### Activity
I would like you to return all of the records exactly as they stand.

### Entries supplied
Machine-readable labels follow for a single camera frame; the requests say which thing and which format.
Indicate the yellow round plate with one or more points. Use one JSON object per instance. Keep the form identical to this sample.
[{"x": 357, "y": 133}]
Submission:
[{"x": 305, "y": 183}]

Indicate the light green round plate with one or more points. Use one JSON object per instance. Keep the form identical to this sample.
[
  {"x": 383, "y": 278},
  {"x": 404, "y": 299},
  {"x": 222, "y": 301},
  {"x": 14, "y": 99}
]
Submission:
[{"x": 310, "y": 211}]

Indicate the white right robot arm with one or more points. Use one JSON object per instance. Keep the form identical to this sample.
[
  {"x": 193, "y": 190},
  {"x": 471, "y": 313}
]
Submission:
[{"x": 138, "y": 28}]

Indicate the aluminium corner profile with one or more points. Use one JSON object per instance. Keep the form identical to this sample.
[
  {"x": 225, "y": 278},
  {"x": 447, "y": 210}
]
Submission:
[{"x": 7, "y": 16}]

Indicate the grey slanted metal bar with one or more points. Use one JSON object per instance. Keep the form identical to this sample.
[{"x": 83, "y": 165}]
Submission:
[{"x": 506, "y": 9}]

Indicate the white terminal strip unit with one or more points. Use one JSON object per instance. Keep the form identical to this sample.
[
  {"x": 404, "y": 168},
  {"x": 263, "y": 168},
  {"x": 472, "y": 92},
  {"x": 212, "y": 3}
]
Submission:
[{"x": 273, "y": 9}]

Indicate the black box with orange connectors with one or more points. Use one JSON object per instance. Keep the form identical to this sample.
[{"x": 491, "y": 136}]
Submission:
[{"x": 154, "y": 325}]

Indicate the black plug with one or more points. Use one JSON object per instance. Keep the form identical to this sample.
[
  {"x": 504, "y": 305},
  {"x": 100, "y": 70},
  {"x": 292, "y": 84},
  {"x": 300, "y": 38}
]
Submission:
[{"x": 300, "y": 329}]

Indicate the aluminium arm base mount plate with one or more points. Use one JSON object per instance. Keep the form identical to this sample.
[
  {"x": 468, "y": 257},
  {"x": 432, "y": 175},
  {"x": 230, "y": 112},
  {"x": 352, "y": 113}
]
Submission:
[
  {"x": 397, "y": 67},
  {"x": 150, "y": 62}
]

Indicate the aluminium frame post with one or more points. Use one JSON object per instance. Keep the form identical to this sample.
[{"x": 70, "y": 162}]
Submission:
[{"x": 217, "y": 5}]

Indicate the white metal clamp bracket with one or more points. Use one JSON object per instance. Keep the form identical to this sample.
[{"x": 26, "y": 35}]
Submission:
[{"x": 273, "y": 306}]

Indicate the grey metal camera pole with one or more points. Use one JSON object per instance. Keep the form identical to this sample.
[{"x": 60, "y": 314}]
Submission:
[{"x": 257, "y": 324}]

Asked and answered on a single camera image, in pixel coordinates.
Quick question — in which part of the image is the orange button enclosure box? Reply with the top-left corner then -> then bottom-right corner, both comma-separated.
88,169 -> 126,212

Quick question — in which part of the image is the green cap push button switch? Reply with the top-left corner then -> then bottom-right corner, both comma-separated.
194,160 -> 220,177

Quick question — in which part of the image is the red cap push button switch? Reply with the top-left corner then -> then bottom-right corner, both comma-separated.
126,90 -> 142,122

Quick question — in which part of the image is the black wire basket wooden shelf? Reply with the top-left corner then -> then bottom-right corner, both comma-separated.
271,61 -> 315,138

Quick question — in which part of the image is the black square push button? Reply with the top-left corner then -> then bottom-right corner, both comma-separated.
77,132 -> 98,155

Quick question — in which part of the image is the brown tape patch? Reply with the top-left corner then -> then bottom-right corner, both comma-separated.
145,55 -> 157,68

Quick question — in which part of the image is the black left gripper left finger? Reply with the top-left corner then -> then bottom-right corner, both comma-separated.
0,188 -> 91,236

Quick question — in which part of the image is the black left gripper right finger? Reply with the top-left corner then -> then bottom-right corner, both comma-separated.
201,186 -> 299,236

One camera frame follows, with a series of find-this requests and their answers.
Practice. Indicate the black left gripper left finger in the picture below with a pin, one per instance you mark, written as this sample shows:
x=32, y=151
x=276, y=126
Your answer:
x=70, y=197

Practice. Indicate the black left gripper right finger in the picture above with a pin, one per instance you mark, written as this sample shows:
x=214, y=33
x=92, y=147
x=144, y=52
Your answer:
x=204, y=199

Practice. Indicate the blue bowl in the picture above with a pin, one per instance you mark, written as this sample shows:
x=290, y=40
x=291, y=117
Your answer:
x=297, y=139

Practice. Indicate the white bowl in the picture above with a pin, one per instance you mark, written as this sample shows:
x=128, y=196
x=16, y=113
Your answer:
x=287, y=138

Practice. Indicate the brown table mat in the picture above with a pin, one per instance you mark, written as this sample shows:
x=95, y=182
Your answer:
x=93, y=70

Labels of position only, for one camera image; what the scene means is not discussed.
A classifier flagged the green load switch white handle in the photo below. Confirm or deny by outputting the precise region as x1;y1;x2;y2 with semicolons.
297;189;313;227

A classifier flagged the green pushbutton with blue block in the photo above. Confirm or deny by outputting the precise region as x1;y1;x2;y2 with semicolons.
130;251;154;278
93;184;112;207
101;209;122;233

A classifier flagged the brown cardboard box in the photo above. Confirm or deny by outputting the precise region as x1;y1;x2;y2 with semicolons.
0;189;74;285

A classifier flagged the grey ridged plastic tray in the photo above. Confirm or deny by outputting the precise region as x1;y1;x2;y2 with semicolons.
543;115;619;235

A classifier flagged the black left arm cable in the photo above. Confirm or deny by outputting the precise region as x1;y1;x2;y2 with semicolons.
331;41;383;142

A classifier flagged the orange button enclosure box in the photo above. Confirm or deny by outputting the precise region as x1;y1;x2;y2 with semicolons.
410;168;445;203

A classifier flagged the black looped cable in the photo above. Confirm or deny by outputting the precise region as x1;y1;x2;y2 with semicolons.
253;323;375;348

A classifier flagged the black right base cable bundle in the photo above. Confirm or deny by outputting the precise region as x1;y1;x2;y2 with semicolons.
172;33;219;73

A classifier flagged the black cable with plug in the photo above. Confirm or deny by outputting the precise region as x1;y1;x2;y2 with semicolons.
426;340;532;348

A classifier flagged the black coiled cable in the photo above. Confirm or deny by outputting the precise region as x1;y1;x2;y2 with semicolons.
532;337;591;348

### Written solution
Machine-readable labels follow for a single camera frame; the requests say which thing and which format.
Indicate the yellow round plate with one or more points. Use one JSON object per instance. Keep the form identical to this sample.
[{"x": 357, "y": 133}]
Submission:
[{"x": 305, "y": 183}]

Indicate the light green round plate with one or more points. Use one JSON object per instance. Keep the form identical to this sample.
[
  {"x": 383, "y": 278},
  {"x": 404, "y": 299},
  {"x": 222, "y": 301},
  {"x": 14, "y": 99}
]
Submission:
[{"x": 310, "y": 211}]

Indicate the white right robot arm with one or more points. Use one JSON object per instance. Keep the form identical to this sample.
[
  {"x": 193, "y": 190},
  {"x": 471, "y": 313}
]
Submission:
[{"x": 138, "y": 28}]

Indicate the aluminium corner profile with one or more points. Use one JSON object per instance. Keep the form identical to this sample.
[
  {"x": 225, "y": 278},
  {"x": 447, "y": 210}
]
Submission:
[{"x": 7, "y": 16}]

Indicate the grey slanted metal bar with one or more points. Use one JSON object per instance. Keep the form identical to this sample.
[{"x": 83, "y": 165}]
Submission:
[{"x": 506, "y": 9}]

Indicate the white terminal strip unit with one or more points. Use one JSON object per instance. Keep the form identical to this sample.
[
  {"x": 404, "y": 168},
  {"x": 263, "y": 168},
  {"x": 472, "y": 92},
  {"x": 212, "y": 3}
]
Submission:
[{"x": 273, "y": 9}]

Indicate the black box with orange connectors with one or more points. Use one JSON object per instance. Keep the form identical to this sample.
[{"x": 491, "y": 136}]
Submission:
[{"x": 154, "y": 325}]

Indicate the black plug with one or more points. Use one JSON object per instance. Keep the form identical to this sample.
[
  {"x": 504, "y": 305},
  {"x": 100, "y": 70},
  {"x": 292, "y": 84},
  {"x": 300, "y": 38}
]
Submission:
[{"x": 300, "y": 329}]

Indicate the aluminium arm base mount plate with one or more points. Use one JSON object per instance. Keep the form identical to this sample.
[
  {"x": 468, "y": 257},
  {"x": 432, "y": 175},
  {"x": 230, "y": 112},
  {"x": 352, "y": 113}
]
Submission:
[
  {"x": 397, "y": 67},
  {"x": 150, "y": 62}
]

Indicate the aluminium frame post with one or more points. Use one JSON object per instance. Keep the form identical to this sample.
[{"x": 70, "y": 162}]
Submission:
[{"x": 217, "y": 5}]

Indicate the white metal clamp bracket with one or more points. Use one JSON object per instance. Keep the form identical to this sample.
[{"x": 26, "y": 35}]
Submission:
[{"x": 273, "y": 306}]

Indicate the grey metal camera pole with one or more points. Use one JSON object per instance. Keep the form identical to this sample.
[{"x": 60, "y": 314}]
Submission:
[{"x": 257, "y": 324}]

Asked and answered on a single camera image, in pixel coordinates.
Quick question — in which part of the image is the orange button enclosure box? Reply with the top-left corner then -> then bottom-right corner, both comma-separated.
88,169 -> 126,212

Quick question — in which part of the image is the green cap push button switch? Reply with the top-left corner then -> then bottom-right corner, both comma-separated.
194,160 -> 220,177

Quick question — in which part of the image is the red cap push button switch? Reply with the top-left corner then -> then bottom-right corner, both comma-separated.
126,90 -> 142,122

Quick question — in which part of the image is the black wire basket wooden shelf? Reply with the top-left corner then -> then bottom-right corner, both comma-separated.
271,61 -> 315,138

Quick question — in which part of the image is the black square push button? Reply with the top-left corner then -> then bottom-right corner, both comma-separated.
77,132 -> 98,155

Quick question — in which part of the image is the brown tape patch? Reply with the top-left corner then -> then bottom-right corner, both comma-separated.
145,55 -> 157,68

Quick question — in which part of the image is the black left gripper left finger? Reply with the top-left corner then -> then bottom-right corner, both comma-separated.
0,188 -> 91,236

Quick question — in which part of the image is the black left gripper right finger? Reply with the top-left corner then -> then bottom-right corner, both comma-separated.
201,186 -> 299,236

One camera frame follows, with a series of find-this requests and their answers.
Practice. Indicate the black left gripper left finger in the picture below with a pin, one per instance you mark, written as this sample shows:
x=32, y=151
x=276, y=126
Your answer:
x=70, y=197

Practice. Indicate the black left gripper right finger in the picture above with a pin, one per instance you mark, written as this sample shows:
x=214, y=33
x=92, y=147
x=144, y=52
Your answer:
x=204, y=199

Practice. Indicate the blue bowl in the picture above with a pin, one per instance you mark, written as this sample shows:
x=290, y=40
x=291, y=117
Your answer:
x=297, y=139

Practice. Indicate the white bowl in the picture above with a pin, one per instance you mark, written as this sample shows:
x=128, y=196
x=16, y=113
Your answer:
x=287, y=138

Practice. Indicate the brown table mat in the picture above with a pin, one per instance you mark, written as this sample shows:
x=95, y=182
Your answer:
x=93, y=70

Labels of position only, for one camera image; what the scene means is not discussed.
A classifier flagged the green load switch white handle in the photo below. Confirm or deny by outputting the precise region as x1;y1;x2;y2 with semicolons.
297;189;313;227

A classifier flagged the green pushbutton with blue block in the photo above. Confirm or deny by outputting the precise region as x1;y1;x2;y2 with semicolons.
130;251;154;278
93;184;112;207
101;209;122;233

A classifier flagged the brown cardboard box in the photo above. Confirm or deny by outputting the precise region as x1;y1;x2;y2 with semicolons.
0;189;74;285

A classifier flagged the grey ridged plastic tray in the photo above. Confirm or deny by outputting the precise region as x1;y1;x2;y2 with semicolons.
543;115;619;235

A classifier flagged the black left arm cable in the photo above. Confirm or deny by outputting the precise region as x1;y1;x2;y2 with semicolons.
331;41;383;142

A classifier flagged the orange button enclosure box in the photo above. Confirm or deny by outputting the precise region as x1;y1;x2;y2 with semicolons.
410;168;445;203

A classifier flagged the black looped cable in the photo above. Confirm or deny by outputting the precise region as x1;y1;x2;y2 with semicolons.
253;323;375;348

A classifier flagged the black right base cable bundle in the photo above. Confirm or deny by outputting the precise region as x1;y1;x2;y2 with semicolons.
172;33;219;73

A classifier flagged the black cable with plug in the photo above. Confirm or deny by outputting the precise region as x1;y1;x2;y2 with semicolons.
426;340;532;348

A classifier flagged the black coiled cable in the photo above. Confirm or deny by outputting the precise region as x1;y1;x2;y2 with semicolons.
532;337;591;348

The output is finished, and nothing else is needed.